[Records from a dataset]

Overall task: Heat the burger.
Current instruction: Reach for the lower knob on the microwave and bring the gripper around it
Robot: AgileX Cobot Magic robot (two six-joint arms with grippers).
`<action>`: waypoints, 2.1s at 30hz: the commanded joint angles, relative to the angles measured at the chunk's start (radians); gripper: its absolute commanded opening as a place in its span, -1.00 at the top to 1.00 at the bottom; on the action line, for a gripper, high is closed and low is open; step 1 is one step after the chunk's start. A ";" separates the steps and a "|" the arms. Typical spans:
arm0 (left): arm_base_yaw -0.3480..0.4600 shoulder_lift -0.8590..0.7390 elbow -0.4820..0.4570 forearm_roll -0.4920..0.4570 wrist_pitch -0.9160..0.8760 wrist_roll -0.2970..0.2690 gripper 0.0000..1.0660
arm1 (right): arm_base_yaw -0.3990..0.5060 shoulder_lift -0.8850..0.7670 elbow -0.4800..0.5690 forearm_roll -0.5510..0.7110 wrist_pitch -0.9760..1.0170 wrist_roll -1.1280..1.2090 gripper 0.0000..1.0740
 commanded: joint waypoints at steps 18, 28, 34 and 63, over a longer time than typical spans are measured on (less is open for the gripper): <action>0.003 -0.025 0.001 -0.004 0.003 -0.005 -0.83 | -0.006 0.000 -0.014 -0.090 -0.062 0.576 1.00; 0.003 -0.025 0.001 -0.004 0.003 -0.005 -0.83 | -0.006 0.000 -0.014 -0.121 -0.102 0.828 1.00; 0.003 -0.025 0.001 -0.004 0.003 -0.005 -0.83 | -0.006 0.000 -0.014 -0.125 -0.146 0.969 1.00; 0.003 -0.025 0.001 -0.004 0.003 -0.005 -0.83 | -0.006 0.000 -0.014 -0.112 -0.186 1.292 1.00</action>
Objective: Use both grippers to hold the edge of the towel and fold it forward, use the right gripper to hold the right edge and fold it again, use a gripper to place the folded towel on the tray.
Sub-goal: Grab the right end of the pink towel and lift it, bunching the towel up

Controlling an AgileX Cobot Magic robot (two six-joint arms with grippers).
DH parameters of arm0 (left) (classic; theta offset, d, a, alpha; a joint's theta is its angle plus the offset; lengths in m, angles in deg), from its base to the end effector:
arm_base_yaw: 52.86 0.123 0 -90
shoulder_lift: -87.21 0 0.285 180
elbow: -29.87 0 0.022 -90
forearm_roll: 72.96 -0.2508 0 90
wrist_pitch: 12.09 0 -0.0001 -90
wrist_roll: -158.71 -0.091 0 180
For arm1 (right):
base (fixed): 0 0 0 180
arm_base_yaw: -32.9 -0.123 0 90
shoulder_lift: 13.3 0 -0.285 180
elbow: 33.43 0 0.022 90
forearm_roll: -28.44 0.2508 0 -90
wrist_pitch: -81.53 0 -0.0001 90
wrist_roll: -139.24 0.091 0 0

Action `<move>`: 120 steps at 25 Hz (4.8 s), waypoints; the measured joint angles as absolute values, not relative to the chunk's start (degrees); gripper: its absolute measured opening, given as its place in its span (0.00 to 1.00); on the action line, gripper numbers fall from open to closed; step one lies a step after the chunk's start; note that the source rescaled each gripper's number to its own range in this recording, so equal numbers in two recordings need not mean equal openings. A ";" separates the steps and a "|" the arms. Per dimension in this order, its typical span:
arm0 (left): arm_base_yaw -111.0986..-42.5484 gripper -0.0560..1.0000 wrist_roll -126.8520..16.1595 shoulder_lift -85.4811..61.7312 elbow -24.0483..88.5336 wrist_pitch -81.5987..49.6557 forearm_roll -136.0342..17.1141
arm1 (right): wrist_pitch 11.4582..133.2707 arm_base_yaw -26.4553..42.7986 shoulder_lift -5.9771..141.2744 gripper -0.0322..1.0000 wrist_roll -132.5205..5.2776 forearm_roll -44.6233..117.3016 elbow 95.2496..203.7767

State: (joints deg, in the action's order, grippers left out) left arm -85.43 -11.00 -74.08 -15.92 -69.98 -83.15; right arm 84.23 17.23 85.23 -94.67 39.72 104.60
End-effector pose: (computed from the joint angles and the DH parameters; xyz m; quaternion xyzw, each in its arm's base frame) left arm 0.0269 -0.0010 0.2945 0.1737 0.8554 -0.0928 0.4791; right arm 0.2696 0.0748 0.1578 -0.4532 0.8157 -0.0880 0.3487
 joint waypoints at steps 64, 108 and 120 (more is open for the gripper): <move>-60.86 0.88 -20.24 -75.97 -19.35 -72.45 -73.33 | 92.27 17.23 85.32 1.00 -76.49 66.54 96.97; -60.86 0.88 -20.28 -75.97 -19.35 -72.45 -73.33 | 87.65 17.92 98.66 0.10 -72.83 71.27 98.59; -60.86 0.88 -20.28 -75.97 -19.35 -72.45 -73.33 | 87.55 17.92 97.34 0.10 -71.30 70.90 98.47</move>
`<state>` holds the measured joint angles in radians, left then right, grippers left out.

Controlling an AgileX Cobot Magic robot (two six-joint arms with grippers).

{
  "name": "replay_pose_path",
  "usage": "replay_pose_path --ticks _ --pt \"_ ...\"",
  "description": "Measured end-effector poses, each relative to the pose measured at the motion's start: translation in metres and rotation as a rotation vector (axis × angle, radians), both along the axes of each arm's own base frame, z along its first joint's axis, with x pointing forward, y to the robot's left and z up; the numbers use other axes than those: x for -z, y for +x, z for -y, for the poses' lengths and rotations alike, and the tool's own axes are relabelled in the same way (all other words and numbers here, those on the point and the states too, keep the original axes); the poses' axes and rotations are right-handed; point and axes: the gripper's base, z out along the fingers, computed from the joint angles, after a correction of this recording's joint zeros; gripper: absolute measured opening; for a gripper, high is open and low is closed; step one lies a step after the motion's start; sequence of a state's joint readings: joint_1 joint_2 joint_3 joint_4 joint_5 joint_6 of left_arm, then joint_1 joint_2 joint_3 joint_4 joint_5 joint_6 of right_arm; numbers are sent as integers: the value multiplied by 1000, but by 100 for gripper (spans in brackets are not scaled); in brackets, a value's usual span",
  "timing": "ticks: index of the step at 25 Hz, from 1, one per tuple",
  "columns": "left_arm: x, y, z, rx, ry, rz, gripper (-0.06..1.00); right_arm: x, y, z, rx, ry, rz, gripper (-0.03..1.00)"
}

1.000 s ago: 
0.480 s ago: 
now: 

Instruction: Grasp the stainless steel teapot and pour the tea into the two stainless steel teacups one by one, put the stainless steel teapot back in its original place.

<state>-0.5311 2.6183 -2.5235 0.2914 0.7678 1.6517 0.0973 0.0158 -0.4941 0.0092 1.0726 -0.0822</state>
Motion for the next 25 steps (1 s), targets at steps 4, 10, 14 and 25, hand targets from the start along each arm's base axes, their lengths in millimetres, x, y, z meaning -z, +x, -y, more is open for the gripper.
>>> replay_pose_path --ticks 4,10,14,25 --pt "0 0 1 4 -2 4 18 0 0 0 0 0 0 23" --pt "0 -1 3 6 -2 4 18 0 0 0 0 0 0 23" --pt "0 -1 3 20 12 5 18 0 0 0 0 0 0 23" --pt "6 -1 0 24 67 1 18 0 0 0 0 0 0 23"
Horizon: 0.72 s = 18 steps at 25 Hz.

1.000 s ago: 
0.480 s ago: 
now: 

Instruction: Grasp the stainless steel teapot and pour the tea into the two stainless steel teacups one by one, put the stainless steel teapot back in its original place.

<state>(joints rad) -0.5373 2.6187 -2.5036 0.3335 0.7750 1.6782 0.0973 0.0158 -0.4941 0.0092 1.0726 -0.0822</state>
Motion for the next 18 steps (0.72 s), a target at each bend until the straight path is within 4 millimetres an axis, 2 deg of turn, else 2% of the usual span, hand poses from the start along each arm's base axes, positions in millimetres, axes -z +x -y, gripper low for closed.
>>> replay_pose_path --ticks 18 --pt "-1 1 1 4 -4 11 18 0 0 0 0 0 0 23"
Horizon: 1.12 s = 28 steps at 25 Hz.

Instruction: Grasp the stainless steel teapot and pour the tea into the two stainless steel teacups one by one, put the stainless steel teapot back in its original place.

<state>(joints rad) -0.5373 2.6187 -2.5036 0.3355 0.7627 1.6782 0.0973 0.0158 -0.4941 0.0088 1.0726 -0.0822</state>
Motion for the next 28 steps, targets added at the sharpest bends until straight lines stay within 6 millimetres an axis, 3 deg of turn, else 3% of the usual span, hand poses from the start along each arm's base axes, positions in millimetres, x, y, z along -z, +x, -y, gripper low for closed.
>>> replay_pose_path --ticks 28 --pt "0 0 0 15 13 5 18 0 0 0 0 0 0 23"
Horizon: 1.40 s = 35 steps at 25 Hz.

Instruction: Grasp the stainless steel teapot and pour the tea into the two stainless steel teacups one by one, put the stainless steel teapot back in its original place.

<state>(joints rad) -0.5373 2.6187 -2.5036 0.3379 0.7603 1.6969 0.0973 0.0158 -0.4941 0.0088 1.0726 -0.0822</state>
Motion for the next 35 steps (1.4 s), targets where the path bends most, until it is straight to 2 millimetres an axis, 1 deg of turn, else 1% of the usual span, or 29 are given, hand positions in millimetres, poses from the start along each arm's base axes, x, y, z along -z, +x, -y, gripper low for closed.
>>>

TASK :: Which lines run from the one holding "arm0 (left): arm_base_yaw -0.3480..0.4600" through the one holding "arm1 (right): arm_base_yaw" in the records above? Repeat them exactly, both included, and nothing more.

TASK SOLUTION ::
arm0 (left): arm_base_yaw -0.3480..0.4600 shoulder_lift -0.8590..0.7390 elbow -0.4820..0.4570 forearm_roll -0.4920..0.4570 wrist_pitch -0.9160..0.8760 wrist_roll -0.2970..0.2690 gripper 0.0000..1.0660
arm1 (right): arm_base_yaw -0.3990..0.5060 shoulder_lift -0.8850..0.7670 elbow -0.4800..0.5690 forearm_roll -0.5510..0.7110 wrist_pitch -0.9760..1.0170 wrist_roll -1.1280..1.2090 gripper 0.0000..1.0740

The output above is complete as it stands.